The task => Each line of the material must be repeated precisely, with the pictures left out.
####################
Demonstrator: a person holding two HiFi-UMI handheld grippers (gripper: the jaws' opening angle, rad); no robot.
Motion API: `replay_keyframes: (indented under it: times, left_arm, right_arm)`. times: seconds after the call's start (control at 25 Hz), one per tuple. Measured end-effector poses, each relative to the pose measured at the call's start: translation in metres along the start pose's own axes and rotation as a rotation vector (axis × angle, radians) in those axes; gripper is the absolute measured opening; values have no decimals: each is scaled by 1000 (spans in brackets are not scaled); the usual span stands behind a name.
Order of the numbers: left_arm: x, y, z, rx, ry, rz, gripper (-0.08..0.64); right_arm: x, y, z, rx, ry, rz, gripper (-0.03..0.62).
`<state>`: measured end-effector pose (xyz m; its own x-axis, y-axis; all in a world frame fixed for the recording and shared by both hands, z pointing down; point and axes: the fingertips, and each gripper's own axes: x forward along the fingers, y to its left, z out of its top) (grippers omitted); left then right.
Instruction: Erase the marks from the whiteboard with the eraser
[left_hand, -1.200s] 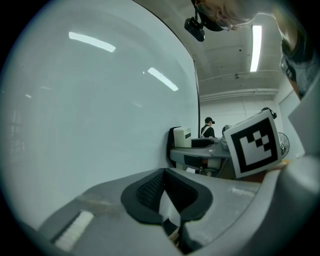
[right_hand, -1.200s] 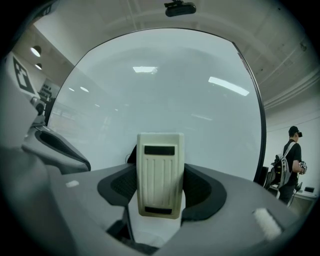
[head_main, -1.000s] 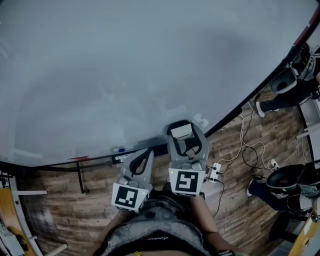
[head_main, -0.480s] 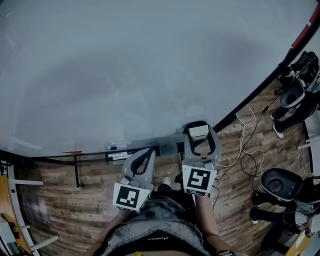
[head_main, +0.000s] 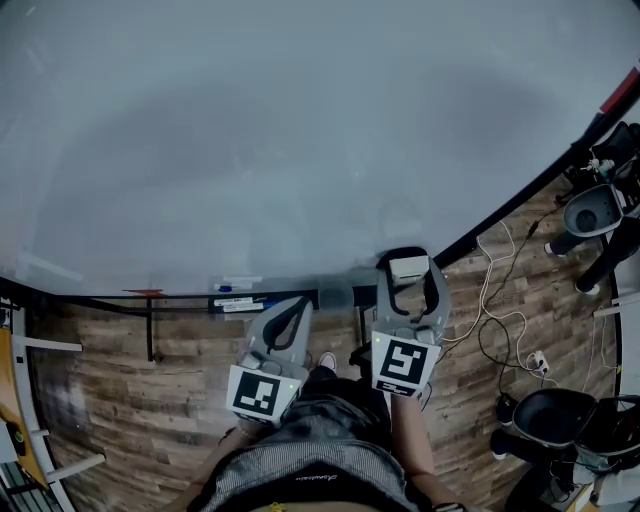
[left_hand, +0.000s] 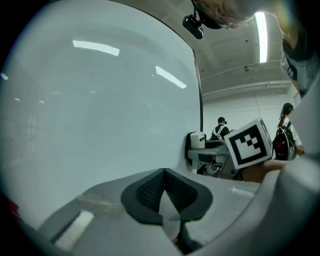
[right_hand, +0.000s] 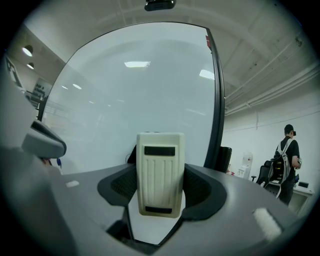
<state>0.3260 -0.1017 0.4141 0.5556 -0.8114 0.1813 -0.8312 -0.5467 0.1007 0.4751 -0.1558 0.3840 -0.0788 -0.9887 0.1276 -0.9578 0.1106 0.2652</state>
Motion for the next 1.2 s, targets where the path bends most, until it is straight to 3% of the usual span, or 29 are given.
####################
Result of this task =>
Demonstrator: a person holding two HiFi-UMI handheld grippers (gripper: the jaws' opening angle, rad); no robot.
Motion API: `replay_keyframes: (indented under it: times, left_arm, right_arm)`. times: seconds after the call's start (control at 25 Hz), one per tuple. Measured end-effector poses, each relative to the pose measured at the call's start: translation in metres along the start pose's own axes and rotation as a rotation vector (axis × angle, radians) in those axes; gripper is the absolute measured opening; values have no decimals: each is scaled by 1000 (spans in brackets are not scaled); the usual span stands behind a name.
Order of the numbers: left_arm: x, y, z, rx, ry, rz, gripper (-0.08..0.64); right_arm: x, y, z, rx, ry, rz, gripper (-0.03..0.62).
`<state>`: measured end-effector pose (xyz m; its own x-axis, y-axis; all in a world frame fixed for the recording and shared by both hands, z pointing down; point and axes: the fingertips, and each gripper's own axes: x forward along the fingers, y to its left, z out of its top) (grippers omitted); left then right.
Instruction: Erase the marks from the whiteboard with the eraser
[left_hand, -1.200s] 
[right_hand, -1.200s] 
[head_main, -1.000s] 
[head_main, -0.480s] 
[head_main, +0.000s] 
[left_hand, +0.000s] 
[right_hand, +0.000s] 
<state>0.3260 -0.1017 0.4141 0.5556 -0.8114 0.1813 -0.8312 -0.5467 0.1007 0.4751 -0.1558 0.3840 -0.0788 -0.9887 0.1276 -0.9578 0.1106 0.2652</state>
Motion for the next 1.2 s, targets where the path bends most, until it is straight to 3% of the usual span, or 29 are given.

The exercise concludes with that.